Supplied data:
*** Begin section ***
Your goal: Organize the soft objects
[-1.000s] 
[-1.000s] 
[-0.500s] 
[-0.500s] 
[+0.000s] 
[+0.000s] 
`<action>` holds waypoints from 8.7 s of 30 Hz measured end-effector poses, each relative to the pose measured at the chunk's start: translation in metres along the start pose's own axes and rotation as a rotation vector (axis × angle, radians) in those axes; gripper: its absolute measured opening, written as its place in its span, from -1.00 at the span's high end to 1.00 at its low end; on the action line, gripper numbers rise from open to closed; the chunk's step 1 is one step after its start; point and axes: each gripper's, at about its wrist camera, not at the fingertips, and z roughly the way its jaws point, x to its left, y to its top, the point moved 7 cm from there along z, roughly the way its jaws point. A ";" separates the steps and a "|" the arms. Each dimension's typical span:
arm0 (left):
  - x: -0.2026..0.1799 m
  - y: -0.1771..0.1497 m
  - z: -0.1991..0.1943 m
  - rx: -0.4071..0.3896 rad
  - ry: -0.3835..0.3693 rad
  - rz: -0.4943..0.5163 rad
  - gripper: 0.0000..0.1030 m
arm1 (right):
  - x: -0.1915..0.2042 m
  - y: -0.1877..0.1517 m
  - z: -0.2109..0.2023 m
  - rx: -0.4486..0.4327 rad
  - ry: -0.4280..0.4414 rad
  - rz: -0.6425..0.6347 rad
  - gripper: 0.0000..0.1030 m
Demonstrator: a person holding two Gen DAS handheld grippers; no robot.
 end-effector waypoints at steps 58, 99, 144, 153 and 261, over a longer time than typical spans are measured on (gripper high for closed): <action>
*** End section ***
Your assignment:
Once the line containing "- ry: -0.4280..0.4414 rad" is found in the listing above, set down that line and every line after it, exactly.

Answer to the exercise:
  - ry: -0.4280..0.4414 rad
  - rz: -0.6425..0.6347 rad
  - gripper: 0.0000..0.1030 m
Demonstrator: a person holding two Gen DAS handheld grippers; no robot.
 end-effector waypoints at steps 58, 99, 144, 153 and 261, over a longer time than typical spans are measured on (gripper high for closed): <action>

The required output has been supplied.